Your assignment: Print the data below exactly, but only the lines from the one containing "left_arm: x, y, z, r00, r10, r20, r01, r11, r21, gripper" down to the one containing "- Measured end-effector", inclusive.

Provided material:
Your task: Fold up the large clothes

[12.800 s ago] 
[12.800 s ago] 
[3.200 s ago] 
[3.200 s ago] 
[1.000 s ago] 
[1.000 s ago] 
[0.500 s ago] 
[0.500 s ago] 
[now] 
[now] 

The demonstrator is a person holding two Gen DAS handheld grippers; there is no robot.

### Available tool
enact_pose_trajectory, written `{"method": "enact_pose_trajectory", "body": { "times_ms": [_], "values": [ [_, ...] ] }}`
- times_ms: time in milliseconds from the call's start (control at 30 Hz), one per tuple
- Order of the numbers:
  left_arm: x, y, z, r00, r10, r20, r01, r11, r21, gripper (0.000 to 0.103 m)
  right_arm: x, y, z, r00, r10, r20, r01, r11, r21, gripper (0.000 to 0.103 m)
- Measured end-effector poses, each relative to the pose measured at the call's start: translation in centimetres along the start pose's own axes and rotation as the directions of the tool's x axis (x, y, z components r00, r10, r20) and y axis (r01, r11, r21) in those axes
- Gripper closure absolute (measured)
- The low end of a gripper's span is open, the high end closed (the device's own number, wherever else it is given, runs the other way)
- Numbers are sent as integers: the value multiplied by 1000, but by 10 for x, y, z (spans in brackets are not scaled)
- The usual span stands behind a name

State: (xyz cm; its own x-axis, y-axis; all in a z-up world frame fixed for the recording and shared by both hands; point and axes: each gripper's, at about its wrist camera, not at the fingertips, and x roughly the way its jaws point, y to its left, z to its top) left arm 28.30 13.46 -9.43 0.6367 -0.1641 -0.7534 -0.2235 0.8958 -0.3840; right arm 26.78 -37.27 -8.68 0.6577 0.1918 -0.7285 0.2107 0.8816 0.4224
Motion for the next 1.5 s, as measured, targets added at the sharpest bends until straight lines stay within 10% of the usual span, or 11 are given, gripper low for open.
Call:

Reply:
  left_arm: x, y, z, r00, r10, r20, r01, r11, r21, gripper (0.000 to 0.103 m)
  right_arm: x, y, z, r00, r10, r20, r01, r11, r21, gripper (0.000 to 0.103 m)
- Measured end-effector poses, each relative to the pose measured at the call's start: translation in centimetres along the start pose's own axes and rotation as the directions of the tool's x axis (x, y, z components r00, r10, r20) and y axis (r01, r11, r21) in those axes

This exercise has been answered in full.